Version control is, at its most basic, a system that records the history of changes to a set of files. Every time you commit a change, you create a named, timestamped snapshot of the codebase. Every commit knows its parent. The full history of every file is preserved and queryable. This is what makes traceability on the code side possible: you can always travel back to any point in the history of a project and see exactly what the code looked like at that moment.

This has direct practical consequences for reproducibility. If a result was produced six months ago and a colleague asks which version of the pipeline generated it, the answer should be a commit hash, not a shrug. If a bug is discovered in a published analysis, the question of whether earlier results are affected is answerable from the version history, not from memory. If a workflow is updated and results change, the diff between two commits shows exactly what changed and why. None of this is possible without a versioned codebase.

It is also worth being explicit about something that often gets glossed over: version control is not the same as having backups or saving multiple copies of files with names like analysis_final_v3_revised.R. Those practices preserve files but they do not preserve history in a queryable, comparable, or reliable way. A proper version control system records not just what the code looks like now but the full sequence of intentional changes that brought it here, who made them, and when.

How does this looks in practice?

The discipline

Having Git initialized in a project is not the same as using version control well. The record is only as useful as the discipline behind it. A repository full of commits named "fix", "update", or "asdfgh" is technically versioned but practically untraceable. You cannot answer "which commit produced this result" if none of the commits describe what they did.

Good version control practice at the level of principles comes down to a few habits:

  • Commit messages should describe intent, not just action. "Fix null handling in income variable" is useful. "Fix bug" is not. A good commit message answers the question: if someone reads this in two years without any other context, will they understand what changed and why?

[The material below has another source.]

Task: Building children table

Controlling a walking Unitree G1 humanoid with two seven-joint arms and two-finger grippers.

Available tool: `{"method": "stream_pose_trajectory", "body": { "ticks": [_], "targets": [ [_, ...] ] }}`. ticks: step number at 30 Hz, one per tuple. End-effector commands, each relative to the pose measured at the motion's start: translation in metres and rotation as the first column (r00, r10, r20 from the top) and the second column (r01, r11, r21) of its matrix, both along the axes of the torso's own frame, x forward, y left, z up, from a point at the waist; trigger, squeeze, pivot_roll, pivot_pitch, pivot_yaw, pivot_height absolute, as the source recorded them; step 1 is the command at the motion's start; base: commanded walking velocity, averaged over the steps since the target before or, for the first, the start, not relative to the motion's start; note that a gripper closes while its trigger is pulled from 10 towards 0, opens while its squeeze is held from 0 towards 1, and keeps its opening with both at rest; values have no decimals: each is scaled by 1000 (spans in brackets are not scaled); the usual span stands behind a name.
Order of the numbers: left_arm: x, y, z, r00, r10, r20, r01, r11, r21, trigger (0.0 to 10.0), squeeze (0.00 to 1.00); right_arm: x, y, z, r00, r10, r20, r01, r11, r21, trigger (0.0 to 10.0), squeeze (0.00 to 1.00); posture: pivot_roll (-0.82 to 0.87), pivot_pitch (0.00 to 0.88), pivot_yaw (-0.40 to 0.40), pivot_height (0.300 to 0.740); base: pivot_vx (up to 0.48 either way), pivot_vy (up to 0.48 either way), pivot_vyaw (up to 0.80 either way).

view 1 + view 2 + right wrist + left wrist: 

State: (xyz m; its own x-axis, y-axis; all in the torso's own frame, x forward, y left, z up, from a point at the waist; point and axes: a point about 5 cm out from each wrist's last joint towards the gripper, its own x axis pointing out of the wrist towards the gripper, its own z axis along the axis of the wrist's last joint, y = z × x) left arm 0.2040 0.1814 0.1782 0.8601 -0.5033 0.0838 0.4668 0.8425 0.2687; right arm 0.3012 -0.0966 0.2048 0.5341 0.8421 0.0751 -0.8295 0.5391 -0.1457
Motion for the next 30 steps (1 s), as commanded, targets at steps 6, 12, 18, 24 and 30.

  • Branches isolate work in progress from stable code. Introducing a new analysis or testing a different model specification directly on the main branch means the stable version of the workflow is always at risk. Branches let you work in parallel without contaminating the main record. When the work is ready, it comes back through a merge or pull request.

  • Pull requests create a review checkpoint. Even on small teams, the practice of merging code through a reviewed pull request rather than pushing directly to the main branch creates a moment of deliberate scrutiny. It is the difference between a workflow that evolves through a series of intentional, reviewed decisions and one that accumulates changes informally.

  • Tags mark meaningful milestones. A commit hash is precise but not meaningful to a human reader. Tagging a commit (for example, v1.0, paper-submission, baseline-model) creates a named, permanent reference to a specific state of the codebase that is both machine-readable and human-interpretable. For research workflows especially, tagging the exact version used to produce published results is a basic accountability practice.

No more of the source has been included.